**Prompt**
Find all the lines in the entries below that hold the word "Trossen" and copy them.

**Data to process**
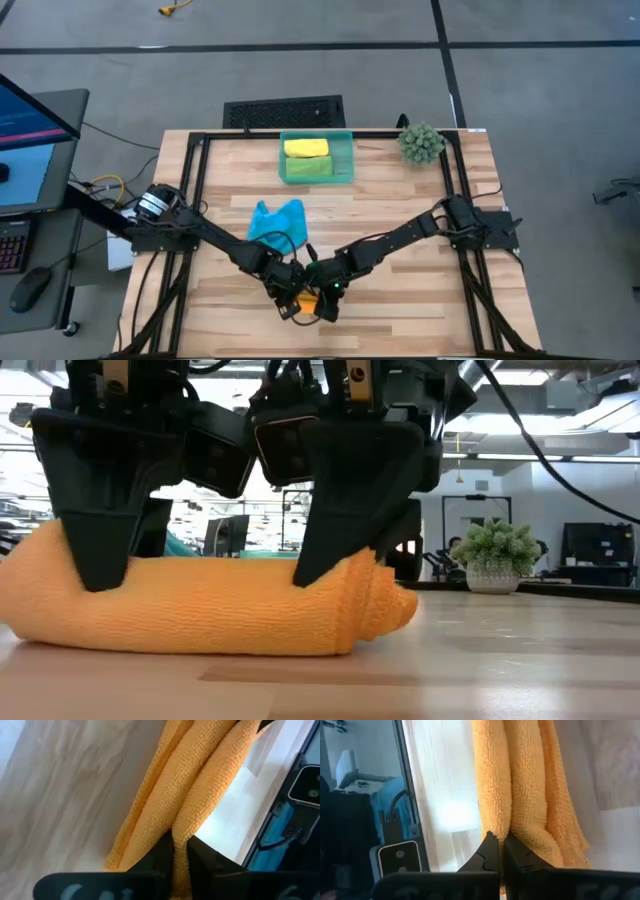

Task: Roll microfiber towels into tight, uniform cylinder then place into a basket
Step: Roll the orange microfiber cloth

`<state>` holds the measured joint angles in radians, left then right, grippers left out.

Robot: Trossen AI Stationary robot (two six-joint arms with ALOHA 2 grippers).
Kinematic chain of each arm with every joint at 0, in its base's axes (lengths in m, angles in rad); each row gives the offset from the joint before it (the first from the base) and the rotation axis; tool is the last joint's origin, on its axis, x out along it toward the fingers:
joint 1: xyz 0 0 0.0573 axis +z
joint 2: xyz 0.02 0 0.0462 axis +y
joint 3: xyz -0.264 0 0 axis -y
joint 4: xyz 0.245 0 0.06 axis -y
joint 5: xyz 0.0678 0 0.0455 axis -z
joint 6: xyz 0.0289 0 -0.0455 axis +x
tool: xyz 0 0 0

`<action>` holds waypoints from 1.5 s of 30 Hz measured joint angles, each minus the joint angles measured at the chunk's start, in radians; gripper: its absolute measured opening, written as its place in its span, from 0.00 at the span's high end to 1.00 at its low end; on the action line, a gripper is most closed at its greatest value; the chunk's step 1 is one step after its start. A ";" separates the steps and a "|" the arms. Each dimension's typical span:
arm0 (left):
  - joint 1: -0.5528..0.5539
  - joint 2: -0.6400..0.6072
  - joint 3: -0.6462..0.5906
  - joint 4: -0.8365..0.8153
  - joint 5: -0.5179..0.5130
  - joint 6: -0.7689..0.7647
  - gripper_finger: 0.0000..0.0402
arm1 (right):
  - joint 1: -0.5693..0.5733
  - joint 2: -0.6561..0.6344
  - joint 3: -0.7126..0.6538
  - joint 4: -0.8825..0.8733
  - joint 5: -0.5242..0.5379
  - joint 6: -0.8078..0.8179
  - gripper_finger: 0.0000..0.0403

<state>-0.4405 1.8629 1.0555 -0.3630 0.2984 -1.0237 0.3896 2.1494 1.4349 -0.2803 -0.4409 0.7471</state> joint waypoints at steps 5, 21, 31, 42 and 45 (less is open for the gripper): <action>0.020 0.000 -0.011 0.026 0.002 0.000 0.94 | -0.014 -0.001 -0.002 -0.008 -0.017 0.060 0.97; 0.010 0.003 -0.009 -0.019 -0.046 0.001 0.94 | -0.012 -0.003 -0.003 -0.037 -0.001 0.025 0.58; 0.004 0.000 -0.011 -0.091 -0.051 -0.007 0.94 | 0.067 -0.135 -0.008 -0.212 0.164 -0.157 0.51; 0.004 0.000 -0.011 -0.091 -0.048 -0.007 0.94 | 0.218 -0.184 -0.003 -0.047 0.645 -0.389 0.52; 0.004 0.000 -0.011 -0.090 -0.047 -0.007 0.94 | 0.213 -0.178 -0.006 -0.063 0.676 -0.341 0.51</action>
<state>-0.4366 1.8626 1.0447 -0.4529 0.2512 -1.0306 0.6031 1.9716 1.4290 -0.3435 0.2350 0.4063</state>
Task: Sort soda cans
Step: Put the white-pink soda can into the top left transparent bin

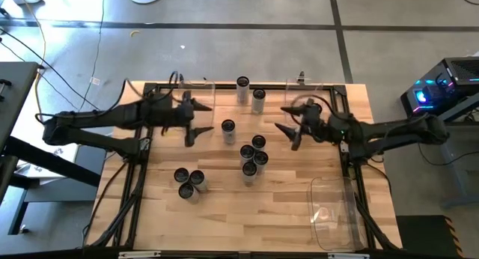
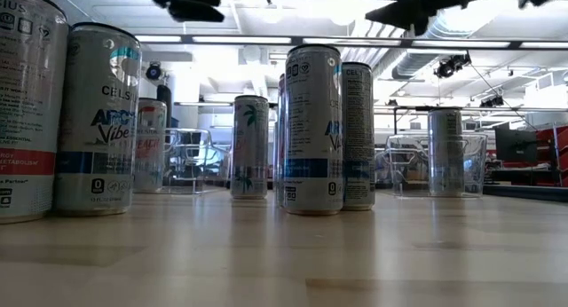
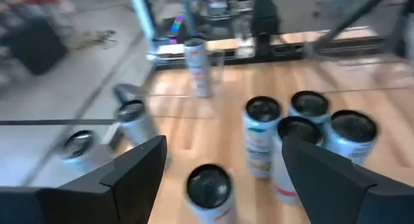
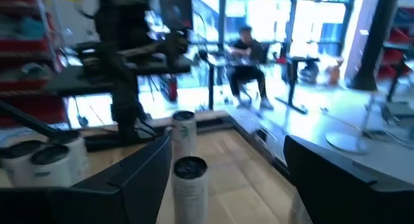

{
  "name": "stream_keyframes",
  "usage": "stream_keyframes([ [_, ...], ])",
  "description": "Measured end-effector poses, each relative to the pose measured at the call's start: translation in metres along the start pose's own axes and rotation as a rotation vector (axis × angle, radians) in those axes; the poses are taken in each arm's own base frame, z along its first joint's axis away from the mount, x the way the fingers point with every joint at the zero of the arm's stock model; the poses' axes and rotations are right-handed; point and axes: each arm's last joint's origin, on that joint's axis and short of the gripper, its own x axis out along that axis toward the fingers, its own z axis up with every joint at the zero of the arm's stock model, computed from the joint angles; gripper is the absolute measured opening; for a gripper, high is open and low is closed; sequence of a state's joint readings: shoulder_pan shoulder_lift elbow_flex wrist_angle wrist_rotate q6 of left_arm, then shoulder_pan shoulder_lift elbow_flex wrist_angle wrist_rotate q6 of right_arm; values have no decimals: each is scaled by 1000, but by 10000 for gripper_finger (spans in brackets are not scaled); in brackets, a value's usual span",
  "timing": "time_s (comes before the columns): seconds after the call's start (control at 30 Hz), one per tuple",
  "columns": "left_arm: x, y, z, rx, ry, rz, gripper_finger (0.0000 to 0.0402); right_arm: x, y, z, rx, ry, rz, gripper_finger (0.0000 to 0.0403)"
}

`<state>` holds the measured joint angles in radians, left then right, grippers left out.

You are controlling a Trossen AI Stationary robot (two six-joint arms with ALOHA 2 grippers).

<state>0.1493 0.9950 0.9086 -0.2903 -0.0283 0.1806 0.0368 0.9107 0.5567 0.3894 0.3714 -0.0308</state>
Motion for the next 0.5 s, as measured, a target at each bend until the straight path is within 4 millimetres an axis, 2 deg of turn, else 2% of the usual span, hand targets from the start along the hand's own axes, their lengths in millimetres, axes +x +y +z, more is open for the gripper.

**Answer to the problem**
Robot: Trossen AI Stationary robot (two six-joint arms with ALOHA 2 grippers).
You are controlling a Trossen AI Stationary robot (two six-joint arms with ALOHA 2 grippers).

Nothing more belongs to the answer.